• Requirement: In the listing below, print exactly the lines between the line holding "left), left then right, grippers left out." and the line holding "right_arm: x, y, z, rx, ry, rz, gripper", inclusive, and no more.

• Supplied material:
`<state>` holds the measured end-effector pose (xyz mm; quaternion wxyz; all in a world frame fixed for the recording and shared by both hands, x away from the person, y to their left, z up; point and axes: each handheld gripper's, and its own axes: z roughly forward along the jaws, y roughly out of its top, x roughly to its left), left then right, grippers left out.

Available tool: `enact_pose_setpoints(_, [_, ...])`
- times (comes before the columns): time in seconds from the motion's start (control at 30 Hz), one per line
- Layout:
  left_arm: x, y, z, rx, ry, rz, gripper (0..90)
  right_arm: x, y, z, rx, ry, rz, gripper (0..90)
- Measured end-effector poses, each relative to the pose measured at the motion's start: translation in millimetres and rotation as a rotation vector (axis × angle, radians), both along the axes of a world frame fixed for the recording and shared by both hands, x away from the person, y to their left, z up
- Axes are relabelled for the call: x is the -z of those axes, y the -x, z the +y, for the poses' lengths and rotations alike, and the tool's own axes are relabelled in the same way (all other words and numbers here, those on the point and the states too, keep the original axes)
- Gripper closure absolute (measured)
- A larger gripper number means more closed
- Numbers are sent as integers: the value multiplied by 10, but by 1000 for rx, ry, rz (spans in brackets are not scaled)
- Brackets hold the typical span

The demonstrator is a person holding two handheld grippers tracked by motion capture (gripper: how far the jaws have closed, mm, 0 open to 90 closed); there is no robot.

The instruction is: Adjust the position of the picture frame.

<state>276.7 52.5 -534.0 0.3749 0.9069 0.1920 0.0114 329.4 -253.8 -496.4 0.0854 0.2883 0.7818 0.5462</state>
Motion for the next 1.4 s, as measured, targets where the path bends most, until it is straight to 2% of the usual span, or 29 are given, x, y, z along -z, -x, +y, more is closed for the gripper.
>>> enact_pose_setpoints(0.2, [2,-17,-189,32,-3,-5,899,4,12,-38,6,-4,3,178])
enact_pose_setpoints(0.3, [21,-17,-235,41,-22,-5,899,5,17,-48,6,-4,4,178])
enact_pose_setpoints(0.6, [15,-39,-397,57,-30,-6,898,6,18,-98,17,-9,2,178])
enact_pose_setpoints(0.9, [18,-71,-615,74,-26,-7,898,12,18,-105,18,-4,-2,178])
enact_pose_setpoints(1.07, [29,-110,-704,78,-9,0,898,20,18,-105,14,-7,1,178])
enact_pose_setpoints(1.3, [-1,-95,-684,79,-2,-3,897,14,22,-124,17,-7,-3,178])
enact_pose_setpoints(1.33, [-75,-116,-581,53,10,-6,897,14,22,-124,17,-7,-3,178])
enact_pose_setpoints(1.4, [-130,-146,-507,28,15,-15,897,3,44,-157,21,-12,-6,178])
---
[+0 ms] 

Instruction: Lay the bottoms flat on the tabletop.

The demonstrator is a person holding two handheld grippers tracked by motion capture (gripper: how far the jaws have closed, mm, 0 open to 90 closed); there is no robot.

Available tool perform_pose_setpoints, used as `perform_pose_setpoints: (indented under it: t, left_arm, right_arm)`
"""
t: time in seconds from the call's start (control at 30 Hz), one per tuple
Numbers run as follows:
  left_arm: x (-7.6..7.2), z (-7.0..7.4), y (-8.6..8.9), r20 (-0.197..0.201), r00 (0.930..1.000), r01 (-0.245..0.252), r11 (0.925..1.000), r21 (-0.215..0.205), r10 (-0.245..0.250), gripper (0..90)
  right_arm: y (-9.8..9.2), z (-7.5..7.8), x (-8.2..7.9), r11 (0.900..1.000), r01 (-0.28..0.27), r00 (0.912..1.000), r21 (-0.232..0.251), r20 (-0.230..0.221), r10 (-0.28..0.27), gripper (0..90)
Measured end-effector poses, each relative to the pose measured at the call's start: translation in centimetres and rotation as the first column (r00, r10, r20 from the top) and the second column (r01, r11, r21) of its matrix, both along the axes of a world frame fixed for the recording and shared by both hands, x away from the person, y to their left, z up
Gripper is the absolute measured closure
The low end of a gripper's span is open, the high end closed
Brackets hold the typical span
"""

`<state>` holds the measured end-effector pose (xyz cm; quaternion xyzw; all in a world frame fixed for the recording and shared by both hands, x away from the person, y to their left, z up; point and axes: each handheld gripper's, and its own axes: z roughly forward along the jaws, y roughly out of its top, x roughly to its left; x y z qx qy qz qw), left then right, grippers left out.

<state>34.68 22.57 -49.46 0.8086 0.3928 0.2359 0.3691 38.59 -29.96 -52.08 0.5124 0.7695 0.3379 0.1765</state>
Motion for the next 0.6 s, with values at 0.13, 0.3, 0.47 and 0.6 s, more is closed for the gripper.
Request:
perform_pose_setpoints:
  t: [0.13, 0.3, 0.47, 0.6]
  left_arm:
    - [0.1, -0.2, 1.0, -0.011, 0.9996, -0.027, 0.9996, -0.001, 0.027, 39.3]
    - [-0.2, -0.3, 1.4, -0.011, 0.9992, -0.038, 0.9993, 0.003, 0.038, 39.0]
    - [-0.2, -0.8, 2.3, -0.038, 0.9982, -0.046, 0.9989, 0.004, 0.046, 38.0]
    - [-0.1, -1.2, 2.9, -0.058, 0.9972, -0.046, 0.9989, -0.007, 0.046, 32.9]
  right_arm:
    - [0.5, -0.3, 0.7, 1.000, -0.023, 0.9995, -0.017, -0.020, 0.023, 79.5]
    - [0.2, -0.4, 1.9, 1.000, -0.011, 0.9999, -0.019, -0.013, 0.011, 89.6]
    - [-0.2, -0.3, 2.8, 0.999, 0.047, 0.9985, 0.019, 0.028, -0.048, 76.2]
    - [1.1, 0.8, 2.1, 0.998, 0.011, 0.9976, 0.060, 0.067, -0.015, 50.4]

• Response area:
`<state>` holds the measured end-effector pose (xyz mm; quaternion wxyz; all in a world frame fixed for the recording and shared by both hands, x away from the person, y to their left, z up; point and axes: each handheld gripper's, and its own axes: z roughly forward along the jaws, y roughly out of its top, x roughly to its left), left then right, grippers left out.

Available tool: `enact_pose_setpoints(_, [_, ...])`
- times (comes before the columns): time in seconds from the motion's start (control at 30 Hz), one per line
- Layout:
  left_arm: x, y, z, rx, ry, rz, gripper (0..90)
  right_arm: x, y, z, rx, ry, rz, gripper (0..90)

This output is complete as it stands.